Mr. World ha fatto conoscere Filo Vals al grande pubblico italiano e internazionale. Ma quand’è che hai capito che nella vita avresti voluto lavorare nella musica? Ci racconti i tuoi inizi?

A dire il vero è proprio Mr.World il brano che mi ha fatto capire che nella vita avrei voluto lavorare nella musica e soprattutto metterci la faccia. Ho iniziato a suonare la chitarra che ero un bambino, avevo cinque anni ma gli artisti con cui sono cresciuto mi sembravano (e mi sembrano ancora tutt’oggi) inarrivabili. M’immaginavo a fare un lavoro dietro le quinte, non sul palco…e invece!

Un talento poliedrico che non si limita a comporre testo e musica, ma anche a scrivere e dirigere i videoclip delle canzoni. Un esempio è proprio Insonne, che ti vede anche interprete in compagnia una chitarra e un pianoforte in mezzo al mare. Hai anche fondato una tua etichetta discografica, Papaya Records. Tutti elementi che fanno pensare che tu stia viaggiando in direzione dell’indipendenza. È così?

In realtà il viaggio è iniziato nell’Indipendenza, ma quella vera, intrinseca: pubblicavo, finanziavo e distribuivo con la mia etichetta Papaya Records di cui ero l’unico dipendente, era una sorta di Start-Up. Poi per fortuna in questa Odissea si è imbarcata con me la Sony con la quale ad oggi ho un contratto in Licenza ed è stato un grandissimo salto in avanti per la mia carriera.

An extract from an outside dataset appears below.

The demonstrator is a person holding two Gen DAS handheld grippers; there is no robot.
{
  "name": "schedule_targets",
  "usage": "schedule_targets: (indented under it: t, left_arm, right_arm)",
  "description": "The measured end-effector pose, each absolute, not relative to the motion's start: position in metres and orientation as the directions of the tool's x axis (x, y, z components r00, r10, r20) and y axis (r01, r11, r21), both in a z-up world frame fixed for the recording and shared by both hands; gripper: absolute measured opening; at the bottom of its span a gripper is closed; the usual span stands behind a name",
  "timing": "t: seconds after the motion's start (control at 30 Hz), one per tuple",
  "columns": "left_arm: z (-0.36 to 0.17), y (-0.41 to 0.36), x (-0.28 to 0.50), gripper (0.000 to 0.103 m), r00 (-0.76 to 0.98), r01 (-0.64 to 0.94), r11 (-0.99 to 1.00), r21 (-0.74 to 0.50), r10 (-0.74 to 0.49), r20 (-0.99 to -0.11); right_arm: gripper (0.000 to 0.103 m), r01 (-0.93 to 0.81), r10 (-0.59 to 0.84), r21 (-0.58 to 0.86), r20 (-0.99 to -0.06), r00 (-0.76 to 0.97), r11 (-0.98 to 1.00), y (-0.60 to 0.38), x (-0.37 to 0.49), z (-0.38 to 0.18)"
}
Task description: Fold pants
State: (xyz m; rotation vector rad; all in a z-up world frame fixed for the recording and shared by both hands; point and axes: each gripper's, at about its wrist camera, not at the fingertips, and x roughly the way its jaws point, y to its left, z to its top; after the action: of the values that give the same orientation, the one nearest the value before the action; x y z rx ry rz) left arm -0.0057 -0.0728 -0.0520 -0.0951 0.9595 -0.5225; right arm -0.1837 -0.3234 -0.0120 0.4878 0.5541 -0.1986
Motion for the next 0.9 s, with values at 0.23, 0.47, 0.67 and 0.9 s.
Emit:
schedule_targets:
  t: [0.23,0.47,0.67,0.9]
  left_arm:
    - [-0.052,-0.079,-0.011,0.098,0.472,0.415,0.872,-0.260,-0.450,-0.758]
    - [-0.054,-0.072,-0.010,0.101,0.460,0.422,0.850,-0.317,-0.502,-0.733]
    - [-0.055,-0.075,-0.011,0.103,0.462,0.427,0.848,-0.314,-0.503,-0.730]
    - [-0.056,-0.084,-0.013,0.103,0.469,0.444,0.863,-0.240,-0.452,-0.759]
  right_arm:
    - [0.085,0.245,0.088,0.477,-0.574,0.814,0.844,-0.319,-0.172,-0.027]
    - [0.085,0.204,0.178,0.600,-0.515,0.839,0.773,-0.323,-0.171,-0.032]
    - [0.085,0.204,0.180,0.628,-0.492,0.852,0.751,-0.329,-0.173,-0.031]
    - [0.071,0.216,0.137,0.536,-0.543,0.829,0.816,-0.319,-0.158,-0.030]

Musica e Social Media: odi et amo. Qual è il tuo rapporto con i Social Networks? É curioso che tu segua solo un account, il naturalista britannico David Atten Borough.

I social Networks è inutile nasconderlo: oggi sono fondamentali. Però è anche inutile nascondere che sono pieni e stracolmi di superficialità e cose che ti fanno perdere del tempo prezioso. Per questo seguo solo David Attenborough, per limitare i danni. È una persona seria, con contenuti intelligenti e degni d’importanza quale il suo amore per l’Ambiente e il nostro pianeta.

Concludiamo questa chiacchierata così, con la nostra domanda UAU: hai un sogno nel cassetto, un’esperienza che vorrai fare prima o poi, anche se al momento ti sembra impossibile da realizzare?

Se proprio devo sognare, sogno un Tour Mondiale, anche di piccoli club, poco importa. Però sogno di ricominciare a viaggiare e fare concerti, due cose che mi mancano tremendamente e due motivi essenziali per i quali ho scelto di fare questo lavoro.

E noi te lo auguriamo con tutto il cuore, buona musica!